▸ TASK TO CARRY OUT:
Look in the data below for the line that has "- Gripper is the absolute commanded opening", then print exactly every line from there through the line that has "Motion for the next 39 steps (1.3", leaving pictures out.

::: INPUT DATA :::

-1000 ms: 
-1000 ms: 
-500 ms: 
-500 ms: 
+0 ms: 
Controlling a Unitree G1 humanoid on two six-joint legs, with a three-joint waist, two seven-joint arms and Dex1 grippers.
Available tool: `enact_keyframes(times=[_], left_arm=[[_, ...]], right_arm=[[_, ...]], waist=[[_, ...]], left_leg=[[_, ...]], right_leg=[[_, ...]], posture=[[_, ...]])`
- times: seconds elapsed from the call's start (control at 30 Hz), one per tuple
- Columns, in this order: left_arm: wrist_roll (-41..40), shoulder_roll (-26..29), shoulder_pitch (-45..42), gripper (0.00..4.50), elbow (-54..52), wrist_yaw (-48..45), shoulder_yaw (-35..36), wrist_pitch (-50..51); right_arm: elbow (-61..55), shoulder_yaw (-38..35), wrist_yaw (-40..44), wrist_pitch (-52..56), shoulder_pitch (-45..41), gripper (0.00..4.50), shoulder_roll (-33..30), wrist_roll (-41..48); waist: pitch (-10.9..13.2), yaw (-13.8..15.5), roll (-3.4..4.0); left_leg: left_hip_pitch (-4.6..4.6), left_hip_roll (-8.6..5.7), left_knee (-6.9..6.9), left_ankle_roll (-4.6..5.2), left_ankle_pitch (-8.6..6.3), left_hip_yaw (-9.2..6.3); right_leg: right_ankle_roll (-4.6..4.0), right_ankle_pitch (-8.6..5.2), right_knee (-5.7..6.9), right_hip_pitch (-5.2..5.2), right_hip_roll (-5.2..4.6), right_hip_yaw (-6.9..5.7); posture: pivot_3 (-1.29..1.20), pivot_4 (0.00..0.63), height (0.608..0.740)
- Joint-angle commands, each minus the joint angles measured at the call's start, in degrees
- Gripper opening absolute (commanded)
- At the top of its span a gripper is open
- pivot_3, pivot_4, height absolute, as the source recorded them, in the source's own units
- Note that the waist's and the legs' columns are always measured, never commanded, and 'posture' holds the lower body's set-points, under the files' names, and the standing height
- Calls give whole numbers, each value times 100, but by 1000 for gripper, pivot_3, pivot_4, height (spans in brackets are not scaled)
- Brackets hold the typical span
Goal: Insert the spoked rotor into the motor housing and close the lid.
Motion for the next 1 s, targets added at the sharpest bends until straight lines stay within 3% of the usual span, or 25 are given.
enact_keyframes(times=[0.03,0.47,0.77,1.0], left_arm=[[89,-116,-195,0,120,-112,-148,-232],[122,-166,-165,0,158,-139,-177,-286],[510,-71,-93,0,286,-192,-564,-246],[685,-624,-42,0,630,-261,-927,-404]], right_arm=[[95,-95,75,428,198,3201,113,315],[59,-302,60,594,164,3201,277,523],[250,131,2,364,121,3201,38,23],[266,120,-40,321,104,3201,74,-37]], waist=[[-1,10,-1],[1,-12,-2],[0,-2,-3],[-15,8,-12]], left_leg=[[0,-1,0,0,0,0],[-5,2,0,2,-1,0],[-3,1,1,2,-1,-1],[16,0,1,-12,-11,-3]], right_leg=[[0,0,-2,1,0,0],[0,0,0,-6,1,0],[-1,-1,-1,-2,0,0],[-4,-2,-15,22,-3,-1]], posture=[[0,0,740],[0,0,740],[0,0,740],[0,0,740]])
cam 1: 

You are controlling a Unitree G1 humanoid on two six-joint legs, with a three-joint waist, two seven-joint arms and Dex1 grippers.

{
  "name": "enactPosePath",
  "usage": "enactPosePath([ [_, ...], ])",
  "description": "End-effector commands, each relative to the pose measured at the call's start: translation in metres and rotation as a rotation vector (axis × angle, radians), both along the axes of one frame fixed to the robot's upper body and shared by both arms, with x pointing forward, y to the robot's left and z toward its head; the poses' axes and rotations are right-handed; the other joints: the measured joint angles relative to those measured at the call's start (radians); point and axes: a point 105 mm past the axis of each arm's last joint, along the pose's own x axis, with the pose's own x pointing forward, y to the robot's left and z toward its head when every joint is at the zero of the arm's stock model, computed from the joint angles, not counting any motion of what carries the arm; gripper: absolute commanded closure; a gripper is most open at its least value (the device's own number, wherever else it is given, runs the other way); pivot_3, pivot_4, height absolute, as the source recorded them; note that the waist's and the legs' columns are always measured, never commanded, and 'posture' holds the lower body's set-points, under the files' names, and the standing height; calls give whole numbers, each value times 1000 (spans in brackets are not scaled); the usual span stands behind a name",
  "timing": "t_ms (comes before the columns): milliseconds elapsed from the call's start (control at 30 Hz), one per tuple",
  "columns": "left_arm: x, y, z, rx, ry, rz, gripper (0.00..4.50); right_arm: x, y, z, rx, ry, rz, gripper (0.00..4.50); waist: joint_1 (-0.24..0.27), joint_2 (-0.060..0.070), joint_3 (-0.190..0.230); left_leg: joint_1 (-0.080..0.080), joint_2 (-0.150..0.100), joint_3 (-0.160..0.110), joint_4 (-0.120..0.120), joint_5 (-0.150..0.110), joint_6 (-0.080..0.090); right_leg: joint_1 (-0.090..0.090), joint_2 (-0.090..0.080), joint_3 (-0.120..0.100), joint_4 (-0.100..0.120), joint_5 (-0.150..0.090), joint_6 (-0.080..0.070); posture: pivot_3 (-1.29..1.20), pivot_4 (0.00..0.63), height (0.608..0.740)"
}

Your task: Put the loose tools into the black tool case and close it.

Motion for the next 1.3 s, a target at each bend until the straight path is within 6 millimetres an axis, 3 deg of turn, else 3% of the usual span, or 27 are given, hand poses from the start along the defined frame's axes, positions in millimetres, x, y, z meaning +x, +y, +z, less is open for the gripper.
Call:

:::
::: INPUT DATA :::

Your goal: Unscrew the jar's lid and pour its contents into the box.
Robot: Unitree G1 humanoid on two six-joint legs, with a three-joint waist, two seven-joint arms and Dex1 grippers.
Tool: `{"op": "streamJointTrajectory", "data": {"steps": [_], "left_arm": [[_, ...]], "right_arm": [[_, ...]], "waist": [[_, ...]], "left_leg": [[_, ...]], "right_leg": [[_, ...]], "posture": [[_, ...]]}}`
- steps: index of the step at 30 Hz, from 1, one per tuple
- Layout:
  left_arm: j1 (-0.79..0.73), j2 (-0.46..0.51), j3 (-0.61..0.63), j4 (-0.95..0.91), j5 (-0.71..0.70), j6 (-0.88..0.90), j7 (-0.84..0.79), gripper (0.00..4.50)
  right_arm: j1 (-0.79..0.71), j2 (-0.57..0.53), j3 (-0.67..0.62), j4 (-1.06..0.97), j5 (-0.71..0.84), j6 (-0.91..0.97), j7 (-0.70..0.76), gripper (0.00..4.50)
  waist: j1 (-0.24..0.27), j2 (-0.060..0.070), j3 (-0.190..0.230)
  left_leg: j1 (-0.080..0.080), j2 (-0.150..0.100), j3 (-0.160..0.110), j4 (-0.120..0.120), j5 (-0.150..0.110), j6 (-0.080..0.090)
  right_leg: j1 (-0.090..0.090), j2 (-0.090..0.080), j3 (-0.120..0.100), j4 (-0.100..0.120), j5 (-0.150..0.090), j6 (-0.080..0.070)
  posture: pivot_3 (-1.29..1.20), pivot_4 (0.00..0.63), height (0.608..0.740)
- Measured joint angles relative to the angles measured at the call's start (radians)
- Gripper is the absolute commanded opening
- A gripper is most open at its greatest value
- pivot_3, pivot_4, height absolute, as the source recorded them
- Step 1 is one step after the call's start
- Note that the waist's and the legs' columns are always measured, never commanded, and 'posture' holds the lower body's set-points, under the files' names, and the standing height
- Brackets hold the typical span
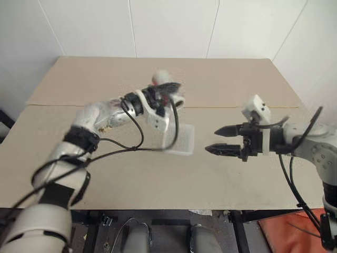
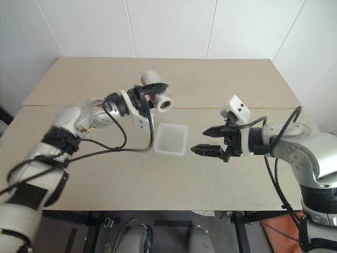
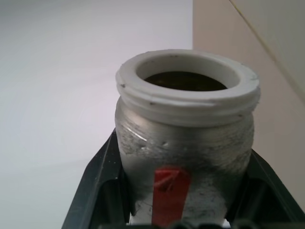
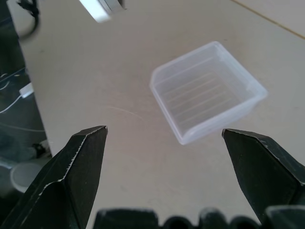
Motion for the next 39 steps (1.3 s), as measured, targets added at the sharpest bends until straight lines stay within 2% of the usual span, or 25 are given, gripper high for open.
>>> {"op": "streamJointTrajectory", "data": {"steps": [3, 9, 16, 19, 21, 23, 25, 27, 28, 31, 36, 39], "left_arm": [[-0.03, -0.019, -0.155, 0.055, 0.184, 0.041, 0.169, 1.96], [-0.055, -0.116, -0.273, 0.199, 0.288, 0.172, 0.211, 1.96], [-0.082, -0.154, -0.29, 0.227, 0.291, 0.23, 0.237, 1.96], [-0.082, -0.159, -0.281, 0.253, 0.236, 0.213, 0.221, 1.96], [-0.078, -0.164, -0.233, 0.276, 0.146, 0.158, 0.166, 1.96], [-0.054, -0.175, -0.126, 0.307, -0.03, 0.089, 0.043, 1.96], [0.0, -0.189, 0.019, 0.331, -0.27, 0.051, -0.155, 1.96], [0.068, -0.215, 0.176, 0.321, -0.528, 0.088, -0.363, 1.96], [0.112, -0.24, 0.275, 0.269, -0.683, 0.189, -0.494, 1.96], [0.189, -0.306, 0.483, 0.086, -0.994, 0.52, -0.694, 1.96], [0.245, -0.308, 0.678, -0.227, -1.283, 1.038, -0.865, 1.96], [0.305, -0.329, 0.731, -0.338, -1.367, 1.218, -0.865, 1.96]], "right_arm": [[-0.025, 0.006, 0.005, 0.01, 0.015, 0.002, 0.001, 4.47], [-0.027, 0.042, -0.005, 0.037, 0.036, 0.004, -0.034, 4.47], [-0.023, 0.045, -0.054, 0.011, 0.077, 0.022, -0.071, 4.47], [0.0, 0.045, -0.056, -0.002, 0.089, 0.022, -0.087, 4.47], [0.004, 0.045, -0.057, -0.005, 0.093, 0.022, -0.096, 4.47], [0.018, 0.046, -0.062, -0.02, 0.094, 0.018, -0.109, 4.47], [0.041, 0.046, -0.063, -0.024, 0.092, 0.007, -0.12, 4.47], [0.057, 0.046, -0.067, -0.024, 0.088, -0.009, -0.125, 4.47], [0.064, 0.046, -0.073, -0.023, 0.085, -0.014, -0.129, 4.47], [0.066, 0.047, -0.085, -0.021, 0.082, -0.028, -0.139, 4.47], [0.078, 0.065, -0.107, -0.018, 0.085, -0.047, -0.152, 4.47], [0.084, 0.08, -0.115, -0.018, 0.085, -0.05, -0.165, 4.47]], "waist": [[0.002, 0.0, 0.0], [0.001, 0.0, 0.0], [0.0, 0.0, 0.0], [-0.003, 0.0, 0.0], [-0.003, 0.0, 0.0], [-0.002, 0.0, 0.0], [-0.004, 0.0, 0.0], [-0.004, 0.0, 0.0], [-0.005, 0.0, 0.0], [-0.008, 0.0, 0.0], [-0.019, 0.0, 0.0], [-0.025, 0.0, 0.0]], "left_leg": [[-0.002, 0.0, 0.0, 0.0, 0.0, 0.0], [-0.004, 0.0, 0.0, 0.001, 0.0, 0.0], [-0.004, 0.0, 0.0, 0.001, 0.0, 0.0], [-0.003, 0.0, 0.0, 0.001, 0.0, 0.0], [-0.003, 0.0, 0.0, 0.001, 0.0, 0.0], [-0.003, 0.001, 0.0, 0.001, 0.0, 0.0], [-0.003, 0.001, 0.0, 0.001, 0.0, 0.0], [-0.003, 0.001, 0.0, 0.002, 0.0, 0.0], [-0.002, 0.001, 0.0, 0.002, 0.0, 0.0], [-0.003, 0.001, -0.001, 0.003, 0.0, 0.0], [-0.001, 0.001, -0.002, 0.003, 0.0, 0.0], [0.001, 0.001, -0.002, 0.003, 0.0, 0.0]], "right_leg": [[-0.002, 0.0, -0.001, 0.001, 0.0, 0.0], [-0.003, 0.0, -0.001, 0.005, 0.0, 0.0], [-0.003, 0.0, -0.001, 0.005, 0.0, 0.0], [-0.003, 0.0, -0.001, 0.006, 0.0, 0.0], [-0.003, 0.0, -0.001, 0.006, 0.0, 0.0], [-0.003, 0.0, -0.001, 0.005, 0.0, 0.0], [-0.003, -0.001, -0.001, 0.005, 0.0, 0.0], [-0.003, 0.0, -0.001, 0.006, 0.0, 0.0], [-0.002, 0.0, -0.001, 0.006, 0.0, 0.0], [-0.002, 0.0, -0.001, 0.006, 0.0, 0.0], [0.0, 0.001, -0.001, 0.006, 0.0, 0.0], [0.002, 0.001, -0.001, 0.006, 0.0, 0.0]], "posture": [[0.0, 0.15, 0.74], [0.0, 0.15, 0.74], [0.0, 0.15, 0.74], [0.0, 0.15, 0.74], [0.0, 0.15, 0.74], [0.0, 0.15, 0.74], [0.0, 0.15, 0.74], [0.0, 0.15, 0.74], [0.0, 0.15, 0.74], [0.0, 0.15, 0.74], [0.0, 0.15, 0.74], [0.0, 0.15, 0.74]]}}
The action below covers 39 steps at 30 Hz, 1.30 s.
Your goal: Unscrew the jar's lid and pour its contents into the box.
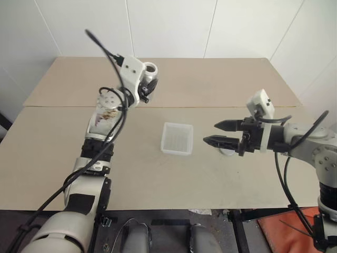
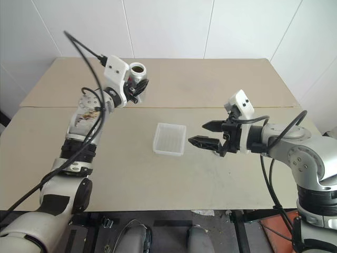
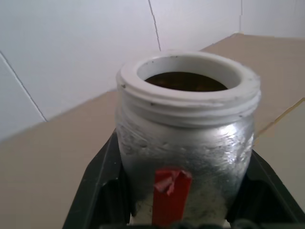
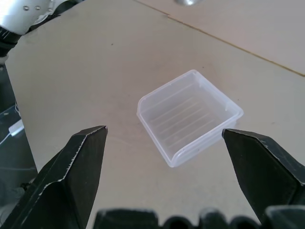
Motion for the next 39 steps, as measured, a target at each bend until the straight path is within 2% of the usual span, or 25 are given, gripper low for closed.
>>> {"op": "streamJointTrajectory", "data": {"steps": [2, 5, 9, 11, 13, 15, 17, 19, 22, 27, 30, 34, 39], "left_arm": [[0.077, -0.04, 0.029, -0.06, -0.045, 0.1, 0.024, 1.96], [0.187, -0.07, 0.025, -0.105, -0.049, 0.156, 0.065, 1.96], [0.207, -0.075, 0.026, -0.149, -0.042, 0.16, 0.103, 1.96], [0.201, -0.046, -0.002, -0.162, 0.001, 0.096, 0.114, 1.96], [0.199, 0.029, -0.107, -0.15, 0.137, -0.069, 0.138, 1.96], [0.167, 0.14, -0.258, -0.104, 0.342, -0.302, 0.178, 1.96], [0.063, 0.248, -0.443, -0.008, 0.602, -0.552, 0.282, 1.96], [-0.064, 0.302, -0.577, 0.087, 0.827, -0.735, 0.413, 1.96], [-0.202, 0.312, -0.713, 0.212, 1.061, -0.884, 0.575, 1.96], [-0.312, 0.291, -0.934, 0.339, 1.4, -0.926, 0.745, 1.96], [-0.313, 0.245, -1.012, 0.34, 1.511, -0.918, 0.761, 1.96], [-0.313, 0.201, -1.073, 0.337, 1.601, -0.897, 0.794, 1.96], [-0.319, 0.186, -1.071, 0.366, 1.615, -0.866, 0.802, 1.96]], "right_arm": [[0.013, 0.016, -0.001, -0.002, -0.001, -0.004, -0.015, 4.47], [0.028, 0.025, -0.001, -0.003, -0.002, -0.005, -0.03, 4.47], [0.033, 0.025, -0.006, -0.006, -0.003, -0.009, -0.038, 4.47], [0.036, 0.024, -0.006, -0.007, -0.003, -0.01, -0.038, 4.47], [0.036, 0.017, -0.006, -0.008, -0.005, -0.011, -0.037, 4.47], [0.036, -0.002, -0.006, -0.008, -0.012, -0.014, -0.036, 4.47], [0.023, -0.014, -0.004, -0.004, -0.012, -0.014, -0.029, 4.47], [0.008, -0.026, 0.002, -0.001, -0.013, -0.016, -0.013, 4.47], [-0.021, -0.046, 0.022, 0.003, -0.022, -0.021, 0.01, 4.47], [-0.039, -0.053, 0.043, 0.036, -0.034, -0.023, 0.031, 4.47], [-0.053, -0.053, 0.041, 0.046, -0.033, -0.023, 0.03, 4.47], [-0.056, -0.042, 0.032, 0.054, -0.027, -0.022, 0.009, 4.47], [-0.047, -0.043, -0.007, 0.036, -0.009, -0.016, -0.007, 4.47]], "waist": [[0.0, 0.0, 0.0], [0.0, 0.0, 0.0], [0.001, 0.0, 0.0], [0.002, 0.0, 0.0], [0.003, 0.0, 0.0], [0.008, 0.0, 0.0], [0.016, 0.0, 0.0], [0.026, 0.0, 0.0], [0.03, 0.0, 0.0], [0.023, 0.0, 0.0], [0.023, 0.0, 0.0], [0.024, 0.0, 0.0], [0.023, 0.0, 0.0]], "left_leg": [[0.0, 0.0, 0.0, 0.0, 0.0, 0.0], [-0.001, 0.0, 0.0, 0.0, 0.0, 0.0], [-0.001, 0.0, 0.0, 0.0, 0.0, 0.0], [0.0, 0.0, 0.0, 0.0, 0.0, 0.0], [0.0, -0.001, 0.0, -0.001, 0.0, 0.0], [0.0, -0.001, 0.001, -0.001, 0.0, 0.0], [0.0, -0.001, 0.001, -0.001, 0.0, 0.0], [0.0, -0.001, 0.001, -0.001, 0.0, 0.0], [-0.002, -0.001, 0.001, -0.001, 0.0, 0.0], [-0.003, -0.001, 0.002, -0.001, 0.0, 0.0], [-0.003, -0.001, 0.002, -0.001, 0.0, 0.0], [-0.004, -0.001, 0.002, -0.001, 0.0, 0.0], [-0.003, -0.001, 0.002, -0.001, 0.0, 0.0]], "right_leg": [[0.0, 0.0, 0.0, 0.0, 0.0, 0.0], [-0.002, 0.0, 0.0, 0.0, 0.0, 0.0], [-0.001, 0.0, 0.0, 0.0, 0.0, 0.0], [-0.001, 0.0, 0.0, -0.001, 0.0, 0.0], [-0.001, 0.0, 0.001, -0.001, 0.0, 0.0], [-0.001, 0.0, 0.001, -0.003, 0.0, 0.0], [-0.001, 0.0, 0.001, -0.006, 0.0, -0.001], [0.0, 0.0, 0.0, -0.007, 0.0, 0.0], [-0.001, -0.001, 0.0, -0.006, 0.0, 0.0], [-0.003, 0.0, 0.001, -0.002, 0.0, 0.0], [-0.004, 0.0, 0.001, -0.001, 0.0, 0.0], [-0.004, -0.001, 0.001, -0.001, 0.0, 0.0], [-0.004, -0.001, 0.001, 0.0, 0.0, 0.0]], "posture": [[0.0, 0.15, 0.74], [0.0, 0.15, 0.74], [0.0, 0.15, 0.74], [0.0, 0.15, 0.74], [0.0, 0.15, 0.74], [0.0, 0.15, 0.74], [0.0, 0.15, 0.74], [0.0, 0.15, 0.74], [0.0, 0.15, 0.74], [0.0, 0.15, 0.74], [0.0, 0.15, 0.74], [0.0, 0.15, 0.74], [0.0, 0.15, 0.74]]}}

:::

▸ RESPONSE TO THE EXERCISE:
- Gripper is the absolute commanded opening
- A gripper is most open at its greatest value
- pivot_3, pivot_4, height absolute, as the source recorded them
- Step 1 is one step after the call's start
- Note that the waist's and the legs' columns are always measured, never commanded, and 'posture' holds the lower body's set-points, under the files' names, and the standing height
- Brackets hold the typical span
Motion for the next 39 steps (1.3 s), as measured, targets added at the sharpest bends until straight lines stay within 2% of the usual span, or 25 are given, gripper high for open.

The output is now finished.